The English language - and I may be the first to recognize this - is chock full of oddities. Take "chock," for example. I'm 34 and can't honestly say I've ever used that word without it being immediately followed by "full." Somehow "full" isn't, well, fully sufficient to describe just how odd the language is. Companies are desperate to convince their products aren't just full, they're chock full of nuts, white chocolate chips, MSG, etc. Makes me hungry just thinking about it.
Then there are the words with the mandatory prefix. For example, the weather is often "inclement" but never "clement," which in turn may affect the "indigent" of our community but likely not the "digent." This phenomenon is much easier to "explain" than to simply "plain." And while this may be an "exaggeration," I "defy" you to show me an "aggeration." (I would also "fy" you to do the same thing if I knew how.) I've certainly been indignant - see any of the Raiders' 12 defeats in 2003...okay, 13 if you count the Super Bowl, though I quit counting in that game when Tampa Bay's score eclipsed the game-time temperature in San Diego - but I can never recall being "dignant."

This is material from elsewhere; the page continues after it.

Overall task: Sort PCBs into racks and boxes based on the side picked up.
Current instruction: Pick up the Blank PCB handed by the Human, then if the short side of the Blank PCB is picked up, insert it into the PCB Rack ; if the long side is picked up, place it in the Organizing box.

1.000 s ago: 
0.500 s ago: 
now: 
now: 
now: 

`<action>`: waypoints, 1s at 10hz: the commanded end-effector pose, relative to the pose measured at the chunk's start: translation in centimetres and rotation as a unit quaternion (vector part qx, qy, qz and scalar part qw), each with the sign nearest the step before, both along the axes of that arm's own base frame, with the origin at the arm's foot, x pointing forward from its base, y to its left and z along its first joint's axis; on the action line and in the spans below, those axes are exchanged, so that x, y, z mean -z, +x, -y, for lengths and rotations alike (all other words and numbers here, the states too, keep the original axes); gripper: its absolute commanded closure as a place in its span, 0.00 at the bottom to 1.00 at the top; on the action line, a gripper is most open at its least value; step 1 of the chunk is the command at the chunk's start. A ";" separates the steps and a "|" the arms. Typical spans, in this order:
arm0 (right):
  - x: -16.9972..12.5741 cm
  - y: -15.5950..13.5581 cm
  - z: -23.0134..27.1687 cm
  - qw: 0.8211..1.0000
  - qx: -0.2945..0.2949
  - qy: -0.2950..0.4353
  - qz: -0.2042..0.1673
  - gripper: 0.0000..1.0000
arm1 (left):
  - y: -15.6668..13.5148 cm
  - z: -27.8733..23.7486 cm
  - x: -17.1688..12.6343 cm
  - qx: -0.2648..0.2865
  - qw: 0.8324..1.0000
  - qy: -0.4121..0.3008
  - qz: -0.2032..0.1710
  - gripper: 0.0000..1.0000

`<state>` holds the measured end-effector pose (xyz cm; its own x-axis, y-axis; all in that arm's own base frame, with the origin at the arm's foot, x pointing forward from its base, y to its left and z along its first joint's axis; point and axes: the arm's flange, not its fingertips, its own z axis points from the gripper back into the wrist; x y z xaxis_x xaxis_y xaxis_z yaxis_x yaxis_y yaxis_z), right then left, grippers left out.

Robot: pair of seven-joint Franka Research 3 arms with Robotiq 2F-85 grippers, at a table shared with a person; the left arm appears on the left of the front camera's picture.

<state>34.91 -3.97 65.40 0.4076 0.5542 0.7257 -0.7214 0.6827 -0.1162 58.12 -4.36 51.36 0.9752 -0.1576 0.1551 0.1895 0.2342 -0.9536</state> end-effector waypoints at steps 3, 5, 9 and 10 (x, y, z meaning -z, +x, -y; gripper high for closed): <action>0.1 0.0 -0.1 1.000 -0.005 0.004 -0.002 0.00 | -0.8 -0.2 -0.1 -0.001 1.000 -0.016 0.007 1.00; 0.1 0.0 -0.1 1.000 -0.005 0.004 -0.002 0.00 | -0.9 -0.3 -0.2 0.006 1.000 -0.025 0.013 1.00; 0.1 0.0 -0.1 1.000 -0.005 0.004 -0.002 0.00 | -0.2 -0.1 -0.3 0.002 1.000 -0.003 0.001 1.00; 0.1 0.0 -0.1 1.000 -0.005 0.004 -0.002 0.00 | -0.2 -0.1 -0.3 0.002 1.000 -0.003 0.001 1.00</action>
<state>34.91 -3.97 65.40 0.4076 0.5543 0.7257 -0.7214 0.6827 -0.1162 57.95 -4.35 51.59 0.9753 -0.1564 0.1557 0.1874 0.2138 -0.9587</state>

Speaking of indignation, I've been working on a theory - again, I'm pioneering new thought here - that our degree of outrage over a particular sin is usually in inverse proportion to how mightily we're tempted by it. It even affects the adjectives we use. Those who wrestle with homosexuality are castigated as
"flaming" but not so other struggling sinners. ("That flaming glutton ate all of my chock-full-o'-chocolate-chip cookies!") God's people lined up to banish the sitcom "Ellen" because of her "coming out" episode. (They were in line, by the way, behind those who wanted to banish it for two other reasons: 1) it was billed as a comedy, and 2) it wasn't funny.) But few queued to protest "Seinfeld," a show built around four characters' regular and sometimes epic attempts at violating each of the seven ly sins. Instead we helped make those four people rich by watching that show religiously - make that sacriligiously - and, in so doing, deluded all but the titular star into thinking they could parlay that popularity into other small screen success. Shame on us.
This happens outside Hollywood, too. Someone very dear to me is presently in the throes of a series of sins that is summarily control-alt-deleting every vestige of goodness and God-ness in this person's life. Kids, extended family, friends, God...all have proven expendable as this otherwise rational individual can't quit doing the very thing that's created the quagmire. As I was documenting this lamentation in my daily diary, I flipped through last year's journal looking for something else but finding instead a rather lurid account of my own battle with an embarrassing iniquity. (Does any sin leave you merely barrassed?)For that period of a few hours and days, I was humanly incapable of resisting that temptation...and I didn't resist it. Fortunately or unfortunately, as the case may be, this sin was private. No one picketed my property, demanding I stop.
None of this means, of course, that we shouldn't hold our loved ones accountable or call sin a sin. It's more of a realization that my own failure rarely repulses me as sharply as the shortcomings of others. I can't decide if that's more noxious or obnoxious.